I am having 30 minute conversations and asking THEM things like:-

1) What their process looks like. 2) What pain-points they have. 3) What they
are actually using and paying...

We then brain storm what potential solutions could solve these pain points and
move onto:

4) How much they would be willing to pay to solve these problems. i.e, if
their ROI could increase by a certain % is paying the $$ a no brainer. 5) More
importantly, how much time they would be saving and is the $$$ a now brainer
now?

Features are great, they differentiate between yourself and your competitors.
But they aren't the goal. What is the goal, is making those features part of a
process flow and achieving a result that your customers want AND will be
willing to pay for, compared to your competitors.

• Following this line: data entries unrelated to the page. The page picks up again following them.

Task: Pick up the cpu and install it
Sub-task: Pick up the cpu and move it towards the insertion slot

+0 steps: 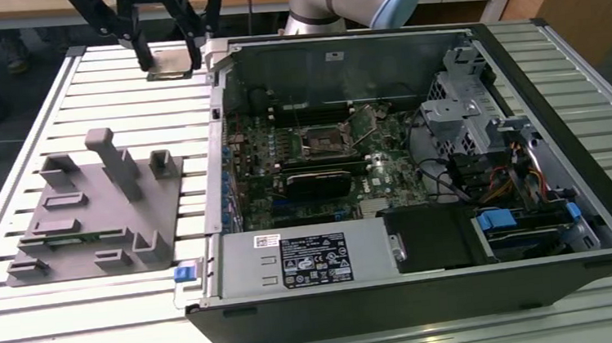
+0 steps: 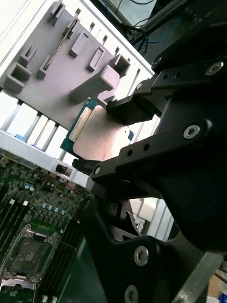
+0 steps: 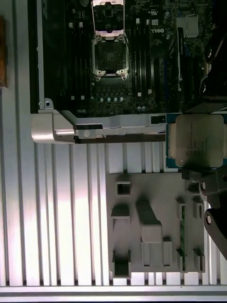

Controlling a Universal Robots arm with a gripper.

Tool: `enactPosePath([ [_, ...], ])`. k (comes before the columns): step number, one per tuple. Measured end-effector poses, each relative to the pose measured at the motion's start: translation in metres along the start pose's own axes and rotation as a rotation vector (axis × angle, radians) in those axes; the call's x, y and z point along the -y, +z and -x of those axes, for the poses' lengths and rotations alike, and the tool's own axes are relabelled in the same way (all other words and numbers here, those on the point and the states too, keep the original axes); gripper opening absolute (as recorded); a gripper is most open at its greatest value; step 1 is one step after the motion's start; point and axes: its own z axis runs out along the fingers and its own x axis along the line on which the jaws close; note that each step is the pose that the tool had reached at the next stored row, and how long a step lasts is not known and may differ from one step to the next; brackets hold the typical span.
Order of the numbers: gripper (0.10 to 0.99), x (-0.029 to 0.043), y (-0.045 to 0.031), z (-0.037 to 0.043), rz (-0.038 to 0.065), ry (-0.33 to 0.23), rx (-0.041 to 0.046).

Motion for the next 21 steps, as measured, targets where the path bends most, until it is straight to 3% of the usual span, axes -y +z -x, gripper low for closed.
enactPosePath([
  [12, 0.541, -0.0015, 0.0003, 0.0303, 0.000, 0.000, -0.0018],
  [16, 0.541, -0.0018, 0.0021, 0.0365, 0.000, 0.000, -0.0015],
  [21, 0.541, -0.0021, 0.0072, 0.0423, 0.000, -0.001, 0.0092],
])
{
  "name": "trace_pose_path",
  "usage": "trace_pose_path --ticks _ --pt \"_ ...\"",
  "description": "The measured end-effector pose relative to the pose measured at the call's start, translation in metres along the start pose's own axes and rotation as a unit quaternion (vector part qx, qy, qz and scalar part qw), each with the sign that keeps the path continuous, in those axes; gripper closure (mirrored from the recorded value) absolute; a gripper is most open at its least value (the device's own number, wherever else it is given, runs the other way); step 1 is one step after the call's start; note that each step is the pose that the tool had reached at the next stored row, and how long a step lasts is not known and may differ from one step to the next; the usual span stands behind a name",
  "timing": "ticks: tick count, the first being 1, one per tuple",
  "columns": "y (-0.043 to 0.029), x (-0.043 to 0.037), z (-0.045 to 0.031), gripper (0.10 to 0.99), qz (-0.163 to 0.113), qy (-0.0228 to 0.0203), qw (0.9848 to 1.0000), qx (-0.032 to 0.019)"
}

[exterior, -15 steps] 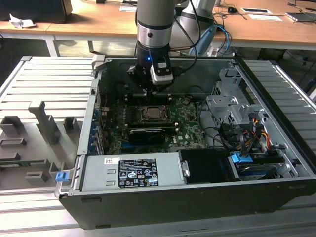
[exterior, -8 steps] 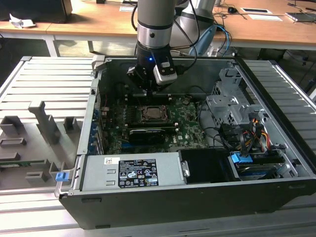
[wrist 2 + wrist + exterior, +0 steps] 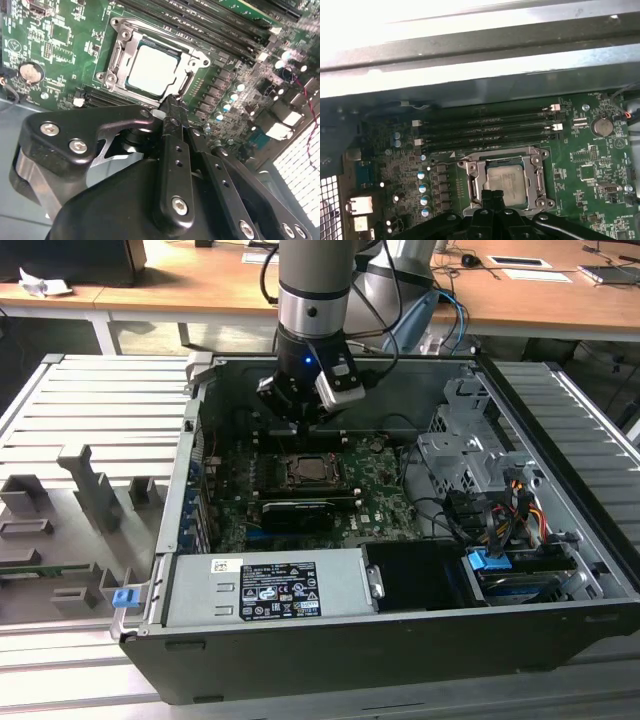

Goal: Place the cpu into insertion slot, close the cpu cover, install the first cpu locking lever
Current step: 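Close the cpu cover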

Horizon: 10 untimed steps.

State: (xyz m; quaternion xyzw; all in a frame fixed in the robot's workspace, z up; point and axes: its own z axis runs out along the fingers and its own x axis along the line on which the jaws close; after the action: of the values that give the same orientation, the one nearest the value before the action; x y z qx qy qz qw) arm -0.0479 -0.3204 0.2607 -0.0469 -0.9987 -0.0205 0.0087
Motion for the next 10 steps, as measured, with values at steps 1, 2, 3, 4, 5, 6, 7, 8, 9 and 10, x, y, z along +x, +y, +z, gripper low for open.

What's the point in building a feature a potential customer won't use or
understand? Or even worse, is too complex and when they use it they leave
frustrated?

Bottom line is, you don't know if you have something because you aren't
talking to your market.

So stop what you are doing. Nowadays it's really easy. Go on Facebook, start
searching for some groups. Sometimes the gold is there because people are
asking questions and you can get a sense of where your product fits. Then
insert yourself into the conversation and start asking questions.

Start adding people and trying to engage them directly. Say you'll send them a
coupon or buy them lunch for 30 minutes of their time. You can setup a Skype
conversation and then glean lots of knowledge.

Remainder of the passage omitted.